I found Sheehan’s comments on the final piece, “The God Phone” coincided with my own, with the sense of connection in spite of distractions and varying priorities, with the sense of comfort we all get from knowing we are not alone, and the role reading plays in finding that comfort.
In between the opening and closing, Pushcart arranged sections on relationships – with family, with society, with those who flit by our lives briefly but still manage to have impact upon us – on grief, on political moments, on the various struggles we face. It was a great year.
I only blogged two poems, one of which has been kicking around for so long it’s already iconic. I apologize to the year’s poets and regret missing out on poems that would have moved me greatly if I’d just put more effort into reading them. But this is the path I’ve followed for the past several years, since realizing most of my poetry posts ended up being variations on “I have no idea why this is a poem or what it means.”
The fiction was uniformly wonderful, though it ran the gamut in style and subgenre. As for my favorites, how can I choose. I thought early on nothing could come close to “Reality TV” by Michael Kardos in terms of surprise upon surprise, but then came Senaa Ahmah with “Let’s Play Dead” to show me wrong. I wouldn’t have thought small-town realism such as Karin Lee-Greenberg’s “Housekeeping” or “The Loss of Heaven” by Dantiel Montiz or Maria Black’s “Mark on the Cross” could work so well to find emotional strings that I didn’t know longed to be played. “Baikal” by Lindsay Starck took me to Siberia at an unexpected time, and still echoes. I’m not sure I fully understood Stephen Mortland’s “Elenin” or Lucas Southworth’s “The Crying Room” but both were great reads. Two overtly political pieces, “O Despot! My Despot!” by Patrick Dacey, and “A Tale of Two Trolls” by Marcus Spiegel, were very different reading experiences, yet both had me laughing in spite of the existential dread they tap into.

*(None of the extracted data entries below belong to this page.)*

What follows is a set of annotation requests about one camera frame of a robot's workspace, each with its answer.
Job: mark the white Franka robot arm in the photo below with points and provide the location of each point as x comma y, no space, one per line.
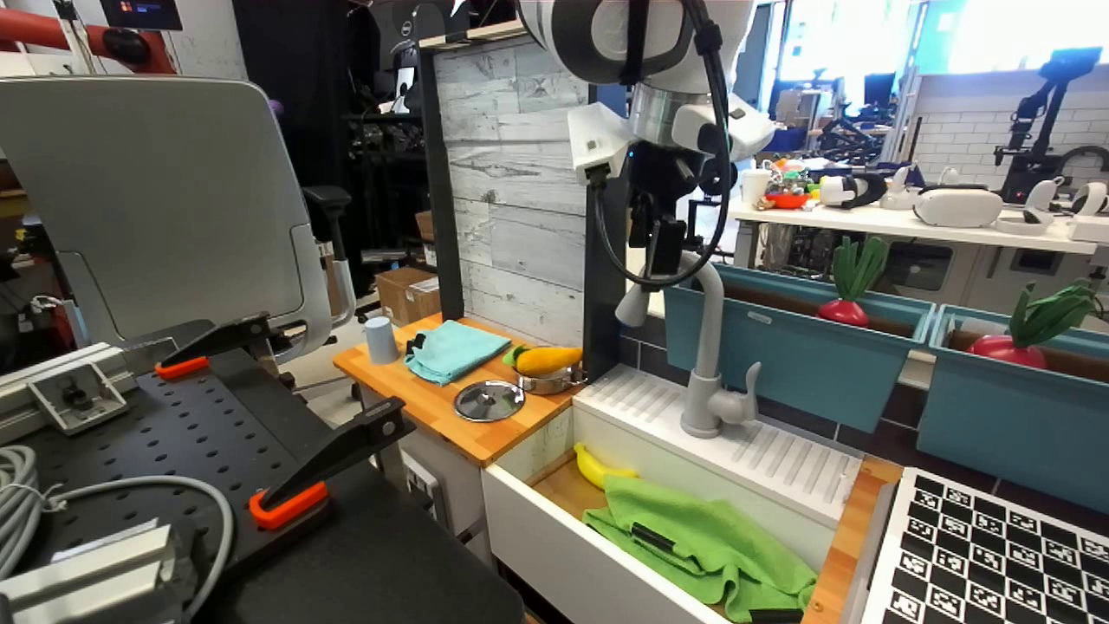
646,39

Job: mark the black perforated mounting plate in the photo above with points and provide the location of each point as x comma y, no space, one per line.
162,437

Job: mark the aluminium bracket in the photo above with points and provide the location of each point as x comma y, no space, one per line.
87,573

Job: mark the round metal bowl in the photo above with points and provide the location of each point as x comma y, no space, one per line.
492,399

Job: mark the wooden counter top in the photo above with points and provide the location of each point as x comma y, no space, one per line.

While I always find Pushcart’s nonfiction to be engrossing reading, teaching me things I never knew I cared about, a few were real standouts. “Gutted” by Cathryn Klusmeier managed to weave together salmon fishing – the author’s occupation five months of the year – and grief over her father’s decline from dementia. Rebecca Cadenhead’s “My First Blood” created a kind of social ecology from the bioecology discovered on the author’s trip to Patagonia. And Jerald Walker’s “The Kaleshion” did such magic with a haircut, blending humor with the very real concerns of race and tying them into a clever little surprise of form, I immediately got his essay collection, which will be part of my In-Between Read coming up.
The 2022 Pushcart anthology is, above all else, timely. Not only do its contributors represent the wide spectrum of voices getting published today, but their contributions survey the abuses specific to our moment — racism, sexism, homophobia, climate catastrophe, and political violence. In them, a dazzling range of characters suffer, fight, fail, and occasionally triumph against forces arrayed with particular ferocity against the powerless. Literature explores this theme better than anything, so the anthology brims with writing of exceptional quality. It’s a gift for readers eager to imagine other people, what it’s like to wear their skin, to walk in their shoes.
Julie Sheehan, “Social Ills, Literary Riches”: Book review in The East Hampton Star, 12/2/21
Whatever your anxiety, whatever your struggle, whatever your sorrow, there are others who share it. You are not alone; we can learn from each other. That is the power of story.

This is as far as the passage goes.